In 1939 Frank became extremely ill and was given only six months to live. He didn't accept that
pronouncement, though. After his health began to improve, he turned the farm over to Arthur, rented
the house to the Babb Family, and became a Deputy in the Tulare County Sheriff's Department. The
family moved into Visalia early in 1940. During a trip into the foothills on a case, Frank contracted
poison oak, with such a severe case that he was bedridden with blood poison in his right arm, almost
costing the loss of the arm. He was literally covered from head to toe with blisters which had to be
broken daily to have the medication applied properly. He also continued with some of the symptoms of
his earlier illness, which had been diagnosed as "cancer of the stomach". (This illness turned out to be a
severe case of ptomaine poisoning from eating canned salmon at a family dinner. He never ate canned
salmon again ). After the move to town, he changed doctors and was referred to Dr. Dailey at the
University of California Hospital in San Francisco, where he was diagnosed with nervous colitis and
amoebic dysentery. He was advised to avoid stress. (The ranch had, by this time, been rented to
Leland Edwards). The Babb family continued to live in the ranch house.
Page 4
(Donald transferred to the Sierra Vista Junior High School, where he completed his elementary
education; Jeanne transferred to the Jefferson School, where she completed the fourth through sixth
grades).
Frank was seriously injured in 1941 as two Sheriff's cars collided at the intersection of what is now
Bardsley and Blackstone in Tulare. They were transporting nine jail inmates to Pixley for trail. (The
drivers had taken different routes at the "Y" at Tulare and Mooney Boulevards). He was taken to the
Tulare County Hospital a mile from the accident scene, where Dr. Frank Kohn, Medical Director, and
Dr. William D. Clinite, a resident physician, worked with him, reattaching his left hear and suturing the
damage caused by the barbed wire fence at the accident scene. (The Frank Kohn Elementary School
in Tulare [where two of Frank's Great Grandchildren would later attend] was named for Dr. Kohn).

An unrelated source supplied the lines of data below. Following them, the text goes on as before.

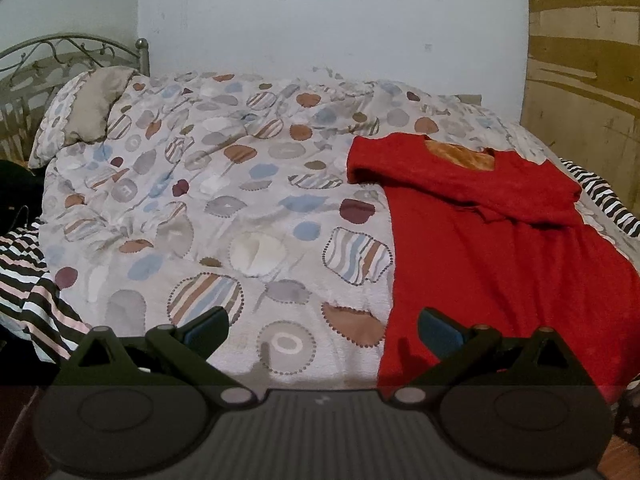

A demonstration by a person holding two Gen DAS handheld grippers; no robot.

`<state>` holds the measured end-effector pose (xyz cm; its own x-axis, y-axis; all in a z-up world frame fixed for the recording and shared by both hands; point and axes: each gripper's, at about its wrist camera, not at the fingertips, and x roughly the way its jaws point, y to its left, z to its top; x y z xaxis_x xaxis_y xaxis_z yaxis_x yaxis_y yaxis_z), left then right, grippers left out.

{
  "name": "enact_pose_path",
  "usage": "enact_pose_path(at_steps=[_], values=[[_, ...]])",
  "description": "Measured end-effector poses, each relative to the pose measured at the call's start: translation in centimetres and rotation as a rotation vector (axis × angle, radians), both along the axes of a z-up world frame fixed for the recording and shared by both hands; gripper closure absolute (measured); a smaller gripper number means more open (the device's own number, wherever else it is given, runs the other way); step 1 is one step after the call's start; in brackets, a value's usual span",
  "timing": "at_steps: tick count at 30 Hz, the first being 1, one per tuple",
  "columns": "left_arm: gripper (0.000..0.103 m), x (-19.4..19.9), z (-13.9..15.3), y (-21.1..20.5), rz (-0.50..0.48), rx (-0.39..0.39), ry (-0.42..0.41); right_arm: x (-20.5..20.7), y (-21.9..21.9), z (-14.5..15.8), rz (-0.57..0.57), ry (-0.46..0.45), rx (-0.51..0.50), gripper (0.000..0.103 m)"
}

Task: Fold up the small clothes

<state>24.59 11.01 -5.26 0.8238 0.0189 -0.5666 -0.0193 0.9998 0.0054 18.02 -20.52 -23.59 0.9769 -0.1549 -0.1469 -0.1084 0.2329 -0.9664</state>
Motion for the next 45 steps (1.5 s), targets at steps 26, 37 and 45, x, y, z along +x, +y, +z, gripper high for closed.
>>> enact_pose_path(at_steps=[26,37,45], values=[[0.0,-0.6,-0.4,-1.4,-0.081,-0.034,-0.007,-0.9,-1.7,8.4,0.063,0.156,0.099,0.099],[0.0,-3.8,-1.0,-6.0,-0.424,-0.086,-0.13,1.6,-2.0,19.2,0.045,0.244,0.525,0.1],[0.0,-4.6,-3.5,-12.3,-0.588,0.004,-0.117,3.9,-2.0,23.8,0.032,0.304,0.772,0.1]])
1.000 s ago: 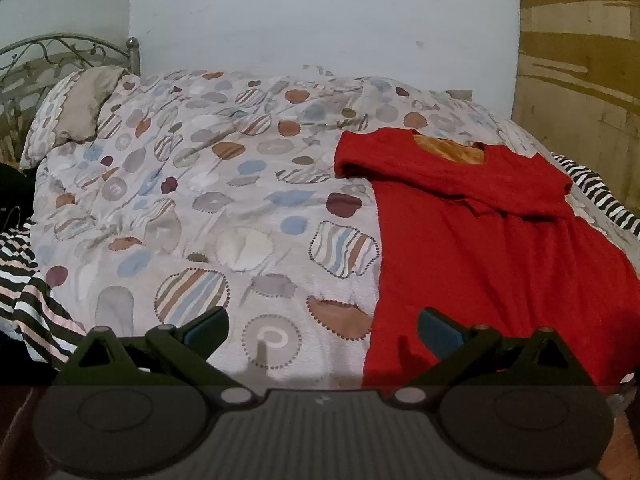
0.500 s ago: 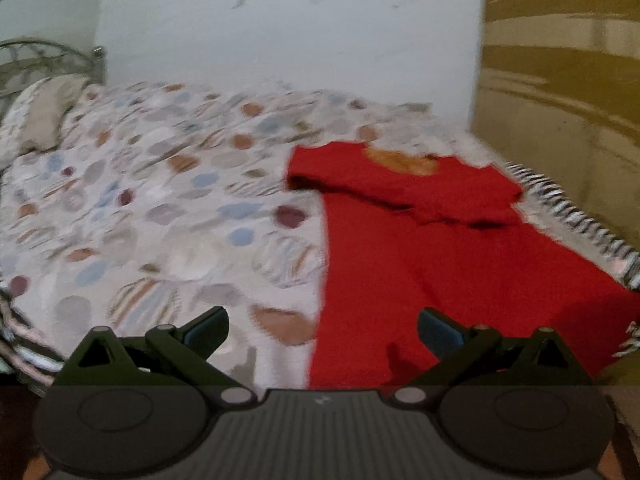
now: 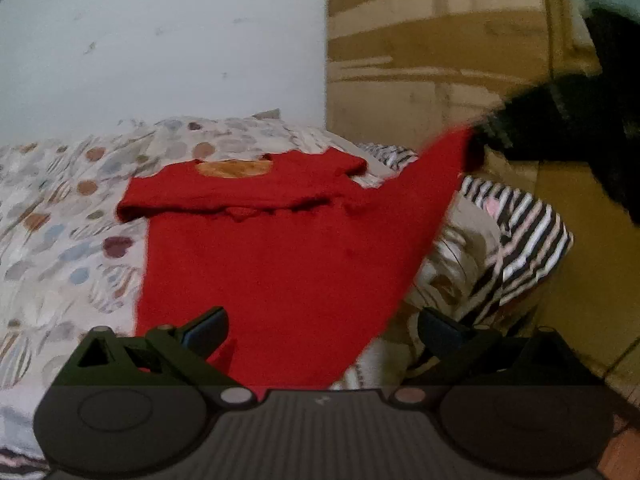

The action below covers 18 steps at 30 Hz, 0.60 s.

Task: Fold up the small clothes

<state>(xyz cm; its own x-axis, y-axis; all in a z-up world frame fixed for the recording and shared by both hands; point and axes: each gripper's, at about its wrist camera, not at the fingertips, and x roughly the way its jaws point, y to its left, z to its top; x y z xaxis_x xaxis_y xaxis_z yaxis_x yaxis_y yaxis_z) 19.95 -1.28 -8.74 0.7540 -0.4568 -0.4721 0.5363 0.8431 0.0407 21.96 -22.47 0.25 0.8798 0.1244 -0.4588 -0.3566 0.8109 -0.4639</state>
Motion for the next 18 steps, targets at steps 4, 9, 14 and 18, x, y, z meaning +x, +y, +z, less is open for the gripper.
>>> enact_pose_path(at_steps=[4,9,14,18], values=[[0.0,0.3,-1.4,-3.7,-0.007,0.112,-0.056,1.3,0.0,1.5,-0.007,0.01,0.063,0.1],[0.001,2.3,-2.7,-7.1,0.1,0.238,-0.117,1.9,0.0,2.2,-0.014,0.009,0.113,0.1],[0.006,3.7,-2.7,-6.0,0.185,0.222,-0.095,2.0,-0.2,2.5,-0.026,-0.008,0.14,0.1],[0.009,3.7,-3.1,-4.1,0.222,0.279,-0.089,2.0,-0.7,2.7,-0.04,-0.025,0.169,0.1]])
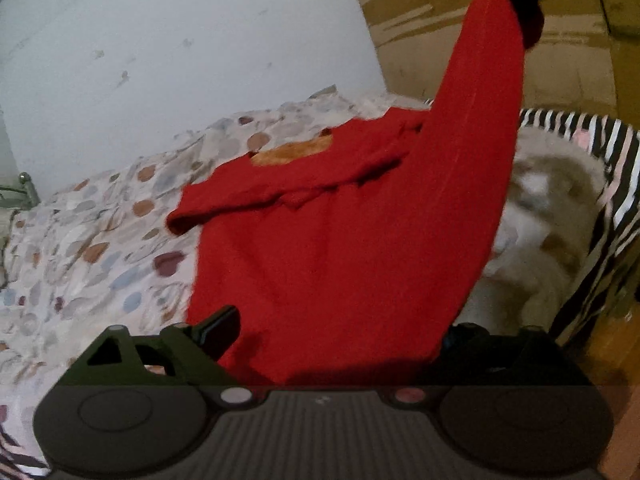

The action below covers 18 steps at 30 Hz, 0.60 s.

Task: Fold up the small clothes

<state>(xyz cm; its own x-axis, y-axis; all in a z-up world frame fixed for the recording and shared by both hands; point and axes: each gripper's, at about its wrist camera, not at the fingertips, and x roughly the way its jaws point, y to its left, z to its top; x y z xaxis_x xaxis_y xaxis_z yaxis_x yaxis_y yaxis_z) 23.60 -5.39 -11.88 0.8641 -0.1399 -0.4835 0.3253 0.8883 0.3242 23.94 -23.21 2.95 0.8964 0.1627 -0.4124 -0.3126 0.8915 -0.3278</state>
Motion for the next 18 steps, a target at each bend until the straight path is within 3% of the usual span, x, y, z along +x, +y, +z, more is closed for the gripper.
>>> enact_pose_path(at_steps=[9,18], values=[[0.028,-1.6,-0.7,3.9,0.05,0.112,-0.036,-0.1,-1.0,0.8,-0.034,-0.033,0.042,0.1],[0.053,-2.9,-1.1,5.1,-0.011,0.171,-0.074,-0.6,-1.5,-0.1,-0.068,-0.013,0.056,0.1]])
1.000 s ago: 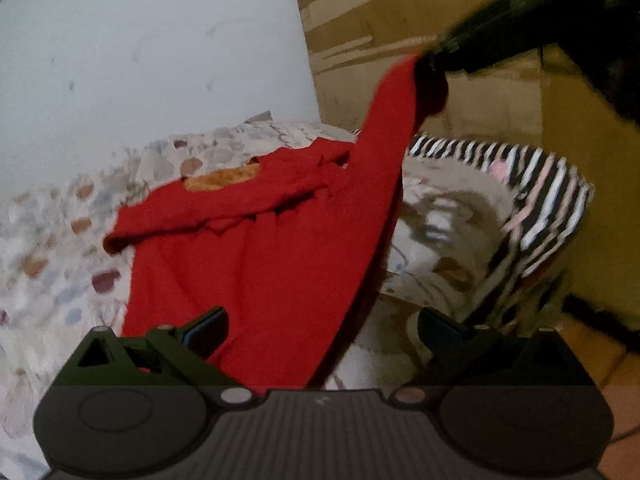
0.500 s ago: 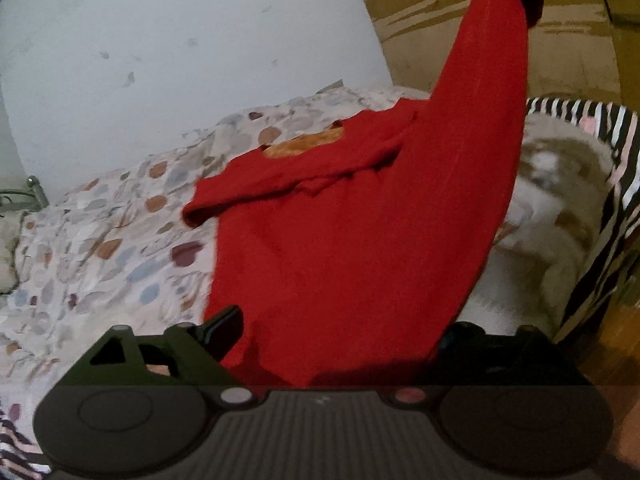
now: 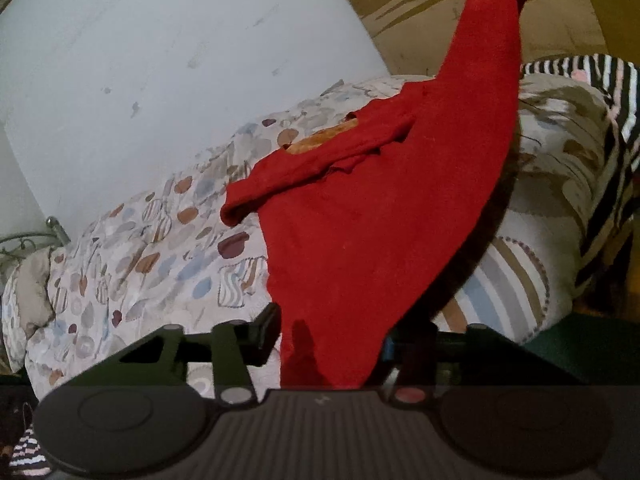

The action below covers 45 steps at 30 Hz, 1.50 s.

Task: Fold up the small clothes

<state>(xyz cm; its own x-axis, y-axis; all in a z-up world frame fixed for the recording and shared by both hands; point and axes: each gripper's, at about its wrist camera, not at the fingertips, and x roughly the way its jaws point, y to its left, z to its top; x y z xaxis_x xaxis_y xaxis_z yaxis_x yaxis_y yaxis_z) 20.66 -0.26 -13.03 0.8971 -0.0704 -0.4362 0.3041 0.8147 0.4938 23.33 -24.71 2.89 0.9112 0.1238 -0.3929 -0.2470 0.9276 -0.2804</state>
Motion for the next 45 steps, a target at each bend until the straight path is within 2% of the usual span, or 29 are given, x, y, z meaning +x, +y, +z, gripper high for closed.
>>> enact_pose_path(at_steps=[9,10,11,14,18,22,25,29,33,37,40,45], values=[[0.077,0.2,-0.5,1.1,0.003,0.025,0.025,-1.0,-0.2,-1.1,-0.02,0.011,-0.004,0.1],[0.092,0.3,-0.5,1.3,0.008,0.014,0.035,-1.1,-0.3,-1.2,-0.021,0.012,-0.004,0.1],[0.098,0.4,-0.3,1.6,0.012,-0.02,0.049,-1.3,-0.3,-1.4,-0.023,0.012,-0.004,0.1],[0.098,0.4,1.5,2.7,0.043,-0.181,0.031,-1.7,-0.6,-1.9,-0.037,0.006,0.009,0.1],[0.099,0.3,4.5,3.9,0.082,-0.324,-0.058,-2.5,-1.1,-2.6,-0.078,-0.014,0.029,0.1],[0.099,-0.8,7.5,5.1,0.088,-0.422,-0.2,-4.0,-1.7,-3.2,-0.121,-0.08,0.071,0.1],[0.099,-1.8,9.3,5.2,0.062,-0.463,-0.269,-5.8,-1.8,-3.2,-0.138,-0.156,0.105,0.1],[0.099,-3.4,11.6,5.5,0.027,-0.517,-0.295,-7.8,-2.1,-2.2,-0.162,-0.226,0.14,0.101],[0.099,-6.1,14.1,5.9,-0.005,-0.512,-0.354,-10.9,-2.3,0.2,-0.16,-0.29,0.156,0.101],[0.099,-8.7,16.2,6.5,-0.021,-0.522,-0.348,-14.0,-2.0,2.5,-0.149,-0.335,0.159,0.101],[0.099,-10.2,17.6,6.6,-0.033,-0.484,-0.349,-16.0,-1.5,3.7,-0.141,-0.354,0.149,0.101],[0.099,-8.8,19.1,6.3,-0.066,-0.483,-0.28,-15.8,-1.9,4.4,-0.154,-0.351,0.166,0.101]])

Frank was not expected to live, but he wouldn't accept that prognosis and began to improve slowly.
Four days after the accident, he was moved by ambulance to the Visalia Municipal Hospital, where he
was assigned special nurses around the clock. He was placed in traction flat on his back because his
neck had been broken. His pelvis had been broken on both sides, and his legs were paralyzed. As he
steadily improved, the prognosis was changed to, "If he lives, he'll never walk again".
Frank was determined, though, that if he could just wriggle his toe, he would walk again. Fifty-two
days after the accident, he walked out of the Hospital and, after a period of recuperation, returned to
full duty at the Sheriff's Department, where he remained until the Spring of 1943. (He was rated by the
California Industrial Accident Commission as 76 percent permanently disabled).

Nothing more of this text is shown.